55. In an odd attempt to provide “objective” confirmation of the Dutch anthroposophists’ conclusions, Waage directs our attention to two articles in the anthropsophist periodical Info3. Waage describes the authors, Wolfgang Ullmann and Jörn Rüsen, as “non-anthroposophists.” This claim is questionable in the case of Rüsen, who serves on the Advisory Board of the anthroposophist Novalis Institute. But no matter what the ideological orientation of these two expert witnesses for anthroposophy, their analyses of the Dutch report are remarkably naive (both articles can be found in Info3 12/98). Rüsen, who believes that racism is fundamentally incompatible with “the political culture of modern societies” (the world would certainly be a nicer place if that were true), employs the well-worn argument that anthroposophy is “a product of its time.” This raises the obvious question of why Rüsen continues to promote an obsolete philosophy. He also praises anthroposophy’s “conception of universal-historical development” without mentioning that this conception is explicitly organized along racial lines. Ullmann, for his part, does mention Steiner’s root race theory, but nevertheless affirms the Dutch report’s claim that anthroposophy contains no racial doctrine. This defies logic; Ullmann must believe either that the root race theory is not a part of anthroposophy, or that it is not a racial doctrine. Ullmann also makes the bizarre accusation that Steiner’s critics are trying to prevent a public discussion of anthroposophy, pointing in particular to the Grandt brothers, authors of the ill-fated Schwarzbuch Anthroposophie (The Black Book of Anthroposophy). Ullmann’s hypocrisy is breathtaking; it is in fact Steiner’s critics who have forced a public discussion of anthroposophy, while anthroposophists have done everything in their power to stifle this discussion. In 1997 Austrian anthroposophists sued the publishers of Schwarzbuch Anthroposophie and succeeded in prohibiting distribution of the book, thus making it inaccessible to scholars and the public. This case is merely one of several recent attempts by anthroposophists to use the courts to suppress informed public debate and to intimidate potential critics by driving small publishers to bankruptcy; see the thorough recounting of the various suits by Austrian anthroposophists in Gunnar Schedel, “Die sanften Zensoren,” Schwarzer Faden 3/99.
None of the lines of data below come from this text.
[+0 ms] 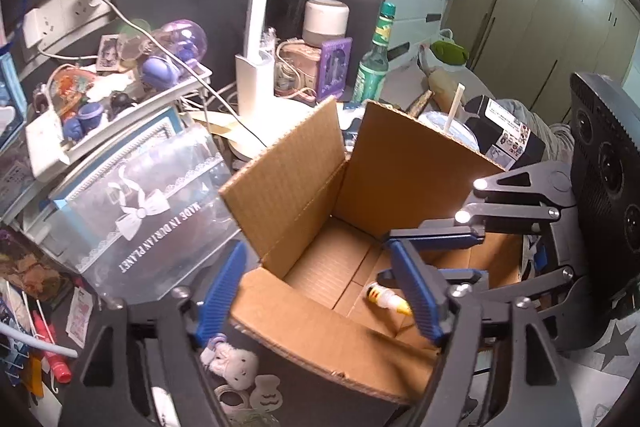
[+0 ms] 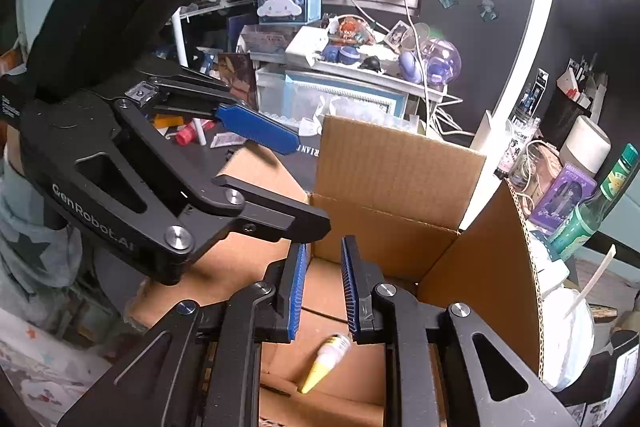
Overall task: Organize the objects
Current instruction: 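Withdraw the right tool from the box back over the desk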
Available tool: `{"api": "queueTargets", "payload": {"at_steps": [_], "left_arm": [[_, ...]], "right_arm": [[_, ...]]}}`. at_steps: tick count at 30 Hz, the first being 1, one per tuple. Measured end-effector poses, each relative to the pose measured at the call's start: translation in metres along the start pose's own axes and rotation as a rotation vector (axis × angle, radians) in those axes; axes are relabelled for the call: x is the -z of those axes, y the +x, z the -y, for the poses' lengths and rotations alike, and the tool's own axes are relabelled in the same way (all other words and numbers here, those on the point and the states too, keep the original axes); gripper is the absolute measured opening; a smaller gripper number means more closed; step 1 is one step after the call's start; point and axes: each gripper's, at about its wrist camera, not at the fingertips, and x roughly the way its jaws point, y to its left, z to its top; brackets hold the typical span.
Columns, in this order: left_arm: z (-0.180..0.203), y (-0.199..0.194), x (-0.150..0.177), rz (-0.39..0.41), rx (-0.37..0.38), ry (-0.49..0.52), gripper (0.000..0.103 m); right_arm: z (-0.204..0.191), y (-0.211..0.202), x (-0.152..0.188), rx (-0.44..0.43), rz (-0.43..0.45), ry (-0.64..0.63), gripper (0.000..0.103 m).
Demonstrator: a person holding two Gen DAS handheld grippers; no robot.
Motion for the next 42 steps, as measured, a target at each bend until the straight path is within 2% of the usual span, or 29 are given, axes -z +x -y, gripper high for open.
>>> {"api": "queueTargets", "payload": {"at_steps": [6,12,15,18,19,20,22,25,26,27,29,30,34,38,42], "left_arm": [[-0.016,-0.047,0.018,0.125,-0.032,-0.020,0.090],[-0.049,-0.095,0.056,0.228,-0.078,-0.101,0.090],[-0.064,-0.107,0.082,0.242,-0.107,-0.143,0.090],[-0.071,-0.115,0.111,0.272,-0.169,-0.158,0.092],[-0.072,-0.116,0.122,0.287,-0.197,-0.162,0.094],[-0.074,-0.116,0.130,0.293,-0.215,-0.168,0.099],[-0.078,-0.115,0.150,0.291,-0.220,-0.185,0.103],[-0.083,-0.108,0.177,0.265,-0.225,-0.229,0.103],[-0.085,-0.106,0.184,0.257,-0.225,-0.244,0.103],[-0.086,-0.103,0.190,0.253,-0.224,-0.259,0.103],[-0.091,-0.098,0.206,0.248,-0.215,-0.305,0.103],[-0.092,-0.096,0.211,0.248,-0.207,-0.320,0.103],[-0.092,-0.091,0.230,0.253,-0.181,-0.352,0.103],[-0.091,-0.090,0.239,0.268,-0.156,-0.365,0.103],[-0.092,-0.087,0.242,0.259,-0.143,-0.378,0.103]], "right_arm": [[-0.024,-0.020,-0.006,-0.010,0.115,-0.050,0.013],[-0.078,-0.035,-0.013,-0.122,0.196,-0.170,0.013],[-0.104,-0.028,-0.012,-0.192,0.190,-0.219,0.013],[-0.130,-0.012,-0.006,-0.279,0.161,-0.249,0.013],[-0.140,-0.003,-0.003,-0.319,0.136,-0.249,0.013],[-0.147,0.005,0.001,-0.351,0.112,-0.249,0.013],[-0.162,0.028,0.011,-0.400,0.046,-0.249,0.013],[-0.169,0.058,0.026,-0.400,-0.026,-0.221,0.014],[-0.168,0.074,0.033,-0.400,-0.062,-0.193,0.018],[-0.167,0.081,0.037,-0.400,-0.078,-0.178,0.028],[-0.161,0.099,0.046,-0.377,-0.109,-0.135,0.037],[-0.157,0.104,0.049,-0.365,-0.116,-0.122,0.037],[-0.149,0.120,0.056,-0.319,-0.126,-0.104,0.038],[-0.144,0.121,0.057,-0.258,-0.096,-0.095,0.043],[-0.138,0.129,0.054,-0.234,-0.083,-0.092,0.051]]}}
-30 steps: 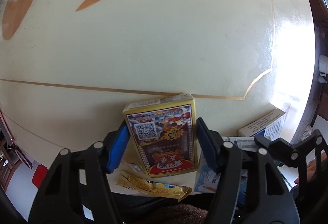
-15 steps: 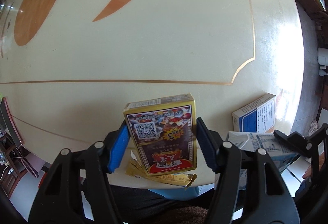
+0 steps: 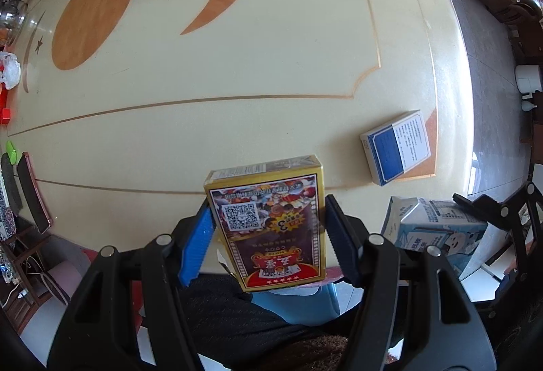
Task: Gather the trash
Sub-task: 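Carry the card box and milk carton with both tools over the pink wastebasket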
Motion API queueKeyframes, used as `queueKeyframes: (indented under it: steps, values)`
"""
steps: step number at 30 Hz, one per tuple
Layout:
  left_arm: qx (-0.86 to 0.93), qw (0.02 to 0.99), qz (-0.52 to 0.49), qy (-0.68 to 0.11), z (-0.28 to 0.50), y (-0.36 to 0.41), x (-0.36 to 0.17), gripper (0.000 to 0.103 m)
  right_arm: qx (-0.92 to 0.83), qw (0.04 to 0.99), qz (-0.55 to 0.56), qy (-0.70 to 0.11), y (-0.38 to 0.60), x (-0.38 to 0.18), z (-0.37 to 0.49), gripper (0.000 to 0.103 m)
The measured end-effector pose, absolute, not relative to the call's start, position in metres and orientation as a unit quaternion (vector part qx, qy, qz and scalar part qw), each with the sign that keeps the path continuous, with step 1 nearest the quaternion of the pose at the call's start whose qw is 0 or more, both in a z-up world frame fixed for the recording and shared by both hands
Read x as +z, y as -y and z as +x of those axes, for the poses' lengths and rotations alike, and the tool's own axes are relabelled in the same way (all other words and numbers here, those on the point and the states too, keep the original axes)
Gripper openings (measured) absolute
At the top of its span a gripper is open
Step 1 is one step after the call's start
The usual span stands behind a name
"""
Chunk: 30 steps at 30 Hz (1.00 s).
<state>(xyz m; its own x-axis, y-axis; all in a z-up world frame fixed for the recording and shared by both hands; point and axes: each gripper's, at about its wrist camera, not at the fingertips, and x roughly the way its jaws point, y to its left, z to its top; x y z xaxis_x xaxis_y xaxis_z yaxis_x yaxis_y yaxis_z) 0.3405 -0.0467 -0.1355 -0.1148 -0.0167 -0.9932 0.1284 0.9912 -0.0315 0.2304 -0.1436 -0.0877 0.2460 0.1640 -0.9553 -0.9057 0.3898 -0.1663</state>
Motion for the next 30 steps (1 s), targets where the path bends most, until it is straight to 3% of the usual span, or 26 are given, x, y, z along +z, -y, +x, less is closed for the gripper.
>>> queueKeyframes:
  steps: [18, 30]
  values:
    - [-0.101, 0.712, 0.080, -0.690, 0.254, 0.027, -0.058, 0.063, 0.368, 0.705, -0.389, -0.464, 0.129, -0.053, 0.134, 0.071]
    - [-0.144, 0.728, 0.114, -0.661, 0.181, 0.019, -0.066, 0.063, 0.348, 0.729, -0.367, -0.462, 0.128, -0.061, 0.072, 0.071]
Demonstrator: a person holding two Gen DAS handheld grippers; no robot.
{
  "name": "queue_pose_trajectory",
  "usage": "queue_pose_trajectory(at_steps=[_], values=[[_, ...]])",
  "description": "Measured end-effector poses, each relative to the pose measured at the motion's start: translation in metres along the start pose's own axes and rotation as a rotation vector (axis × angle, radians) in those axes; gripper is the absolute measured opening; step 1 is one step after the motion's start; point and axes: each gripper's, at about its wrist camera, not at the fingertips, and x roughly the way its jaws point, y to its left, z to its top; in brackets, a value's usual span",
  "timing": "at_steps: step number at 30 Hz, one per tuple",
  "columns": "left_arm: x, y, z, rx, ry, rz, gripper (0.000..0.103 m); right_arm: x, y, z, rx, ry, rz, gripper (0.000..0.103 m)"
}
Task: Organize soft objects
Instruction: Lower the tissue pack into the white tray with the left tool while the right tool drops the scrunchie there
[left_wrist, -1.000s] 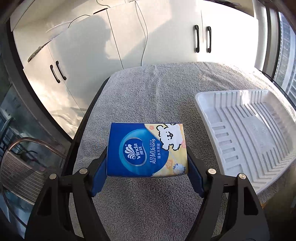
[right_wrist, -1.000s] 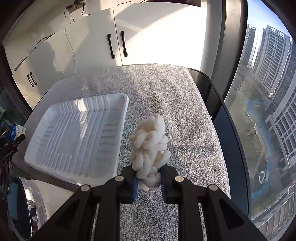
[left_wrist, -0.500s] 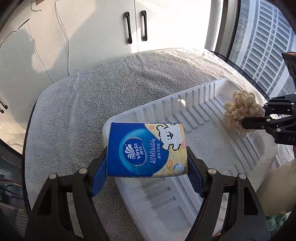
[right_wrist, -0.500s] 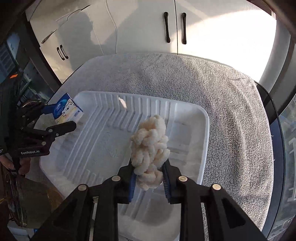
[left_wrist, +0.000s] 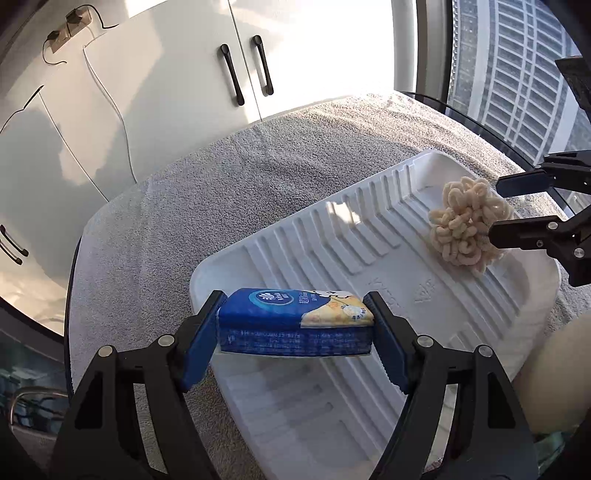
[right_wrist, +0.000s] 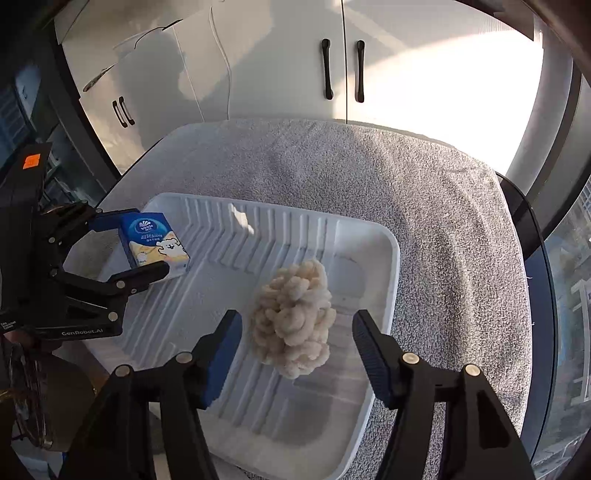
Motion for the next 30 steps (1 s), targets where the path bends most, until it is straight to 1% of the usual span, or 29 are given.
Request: queue_pose_trajectory(at_steps=[4,8,11,13,14,16,17,20,22,24,26,27,28,30], values=[[-0.018,0.012,-0.001,-0.025,-0.036,0.012,0.074,-0.011,-0.007,-0.005,0.024,-0.029,-0.021,0.072],[-0.024,0.016,-0.002,-0.029,-0.035,0.003,0.075,-0.02,-0.017,-0.012,0.066,-0.044,-0.025,0.074],[-0.017,0.005,-0.001,0.021,-0.014,-0.016,0.075,-0.025,-0.022,-0.018,0.085,-0.047,-0.031,0.075],[-0.01,-0.008,-0.002,0.068,0.006,-0.009,0.075,-0.028,-0.024,-0.023,0.091,-0.049,-0.034,0.075],[-0.008,-0.012,-0.003,0.078,0.017,0.012,0.075,-0.029,-0.024,-0.026,0.096,-0.049,-0.037,0.075],[-0.009,-0.015,-0.004,0.078,-0.015,0.07,0.075,-0.032,-0.024,-0.031,0.102,-0.049,-0.038,0.075],[-0.011,-0.014,-0.005,0.072,-0.029,0.074,0.075,-0.034,-0.024,-0.034,0.103,-0.05,-0.036,0.075],[-0.02,-0.001,-0.006,0.02,-0.071,0.088,0.075,-0.039,-0.024,-0.042,0.11,-0.057,-0.04,0.075],[-0.029,0.013,-0.008,-0.039,-0.101,0.074,0.075,-0.041,-0.027,-0.046,0.121,-0.055,-0.042,0.075],[-0.035,0.028,-0.013,-0.102,-0.107,0.021,0.075,-0.044,-0.033,-0.049,0.131,-0.061,-0.059,0.075],[-0.039,0.039,-0.023,-0.147,-0.095,-0.037,0.075,-0.047,-0.038,-0.054,0.15,-0.064,-0.068,0.075],[-0.04,0.042,-0.03,-0.157,-0.077,-0.036,0.075,-0.05,-0.04,-0.058,0.161,-0.069,-0.066,0.075],[-0.042,0.043,-0.037,-0.153,-0.055,0.008,0.075,-0.053,-0.042,-0.062,0.172,-0.073,-0.066,0.075],[-0.049,0.048,-0.055,-0.204,-0.043,0.145,0.075,-0.059,-0.046,-0.073,0.192,-0.078,-0.077,0.075]])
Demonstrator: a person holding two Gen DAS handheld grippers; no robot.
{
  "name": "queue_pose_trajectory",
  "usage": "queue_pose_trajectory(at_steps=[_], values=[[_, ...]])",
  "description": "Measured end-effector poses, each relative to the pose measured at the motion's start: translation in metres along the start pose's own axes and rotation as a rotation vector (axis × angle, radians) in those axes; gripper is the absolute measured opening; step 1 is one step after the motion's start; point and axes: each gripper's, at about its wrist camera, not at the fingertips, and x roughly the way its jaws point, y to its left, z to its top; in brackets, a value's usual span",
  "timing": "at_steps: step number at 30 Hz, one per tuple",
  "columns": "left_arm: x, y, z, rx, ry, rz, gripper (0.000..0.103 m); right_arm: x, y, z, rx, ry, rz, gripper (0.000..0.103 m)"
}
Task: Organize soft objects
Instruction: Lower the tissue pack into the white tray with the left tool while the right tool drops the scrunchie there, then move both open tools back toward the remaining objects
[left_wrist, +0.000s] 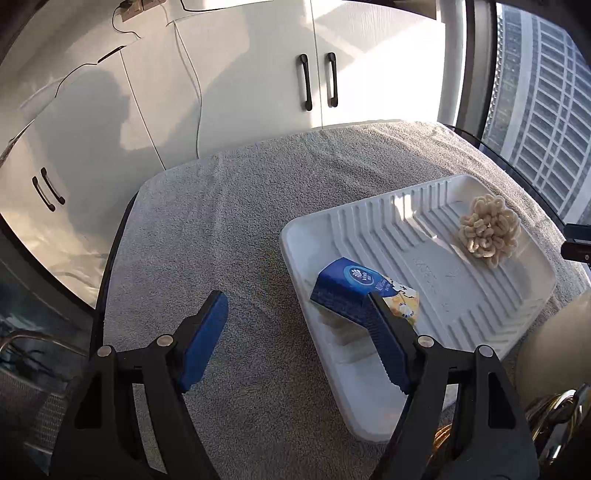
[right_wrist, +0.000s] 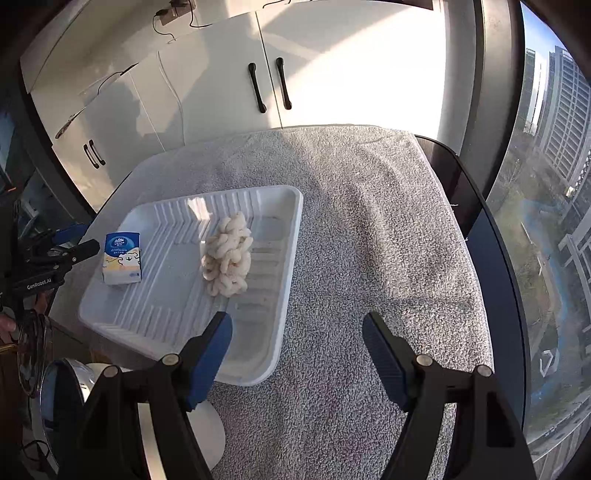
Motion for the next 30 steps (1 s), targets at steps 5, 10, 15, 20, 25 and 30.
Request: queue_pose_trajectory(at_steps=[5,10,15,20,25,30], values=[[-0.037,0.037,-0.041,-0.182,-0.047,0.119,0.075,-0.021,-0.013,-0.035,0.053,-0.011,-0.035,0.076],[-0.068,0.065,-0.081,-0.294,-0.052,0.25,0.075,-0.041,-0.02,-0.077,0.091,-0.015,-0.071,0.076],[-0.085,0.07,-0.122,-0.325,0.009,0.237,0.075,-0.06,-0.02,-0.117,0.09,-0.009,-0.133,0.076],[-0.101,0.055,-0.158,-0.32,0.066,0.213,0.075,-0.081,-0.011,-0.152,0.089,-0.004,-0.146,0.076],[-0.116,0.027,-0.191,-0.299,0.122,0.144,0.075,-0.102,0.004,-0.181,0.088,-0.012,-0.143,0.076],[-0.133,-0.001,-0.211,-0.293,0.141,0.062,0.075,-0.123,0.027,-0.203,0.039,-0.031,-0.138,0.076]])
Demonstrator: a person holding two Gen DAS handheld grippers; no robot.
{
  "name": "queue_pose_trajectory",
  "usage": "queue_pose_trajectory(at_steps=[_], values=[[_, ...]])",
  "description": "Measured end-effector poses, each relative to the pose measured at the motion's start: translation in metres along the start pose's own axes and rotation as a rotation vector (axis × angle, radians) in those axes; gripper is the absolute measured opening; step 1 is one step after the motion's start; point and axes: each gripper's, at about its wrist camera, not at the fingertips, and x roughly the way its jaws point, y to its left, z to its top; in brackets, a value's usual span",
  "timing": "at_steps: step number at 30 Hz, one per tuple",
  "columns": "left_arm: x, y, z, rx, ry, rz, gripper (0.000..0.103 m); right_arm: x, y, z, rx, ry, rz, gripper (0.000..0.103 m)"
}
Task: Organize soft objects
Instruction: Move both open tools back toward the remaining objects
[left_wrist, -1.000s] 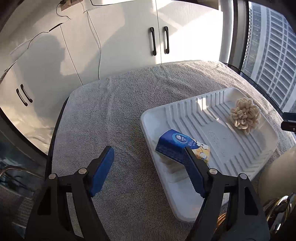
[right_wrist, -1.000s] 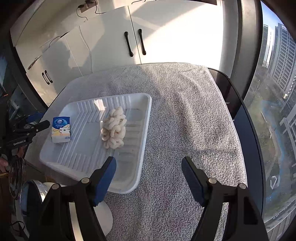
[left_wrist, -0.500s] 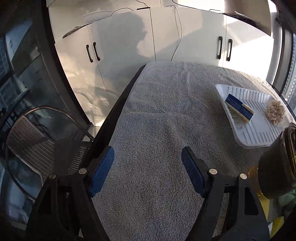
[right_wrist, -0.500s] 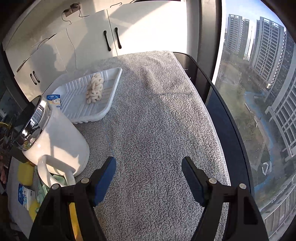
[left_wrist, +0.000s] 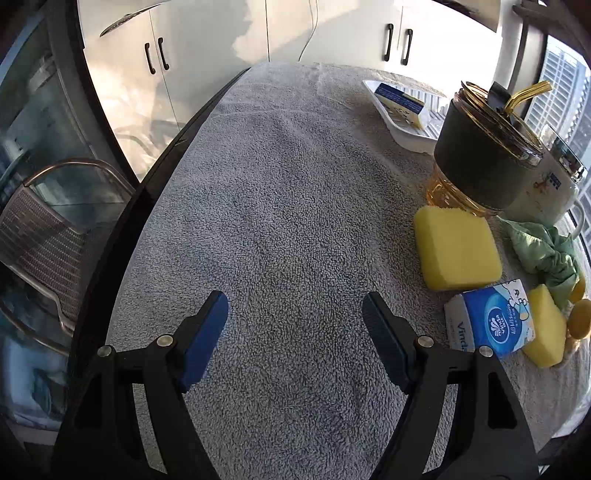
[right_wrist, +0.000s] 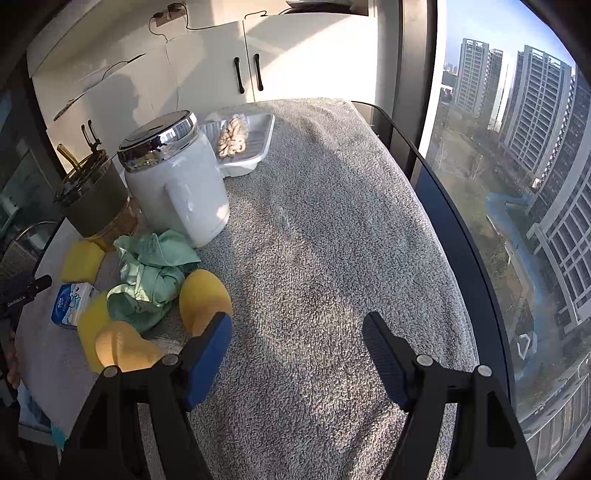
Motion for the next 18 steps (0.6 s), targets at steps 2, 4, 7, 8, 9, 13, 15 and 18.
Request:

56. According to this reasoning, for example, the 1935 Norwegian sterilization law cannot be condemned, criticized, or lamented because, after all, it was a product of its time. American slavery would be similarly insulated from reproach on this view. Presumably the holocaust itself was merely a product of its time, so we should all just keep quiet about it.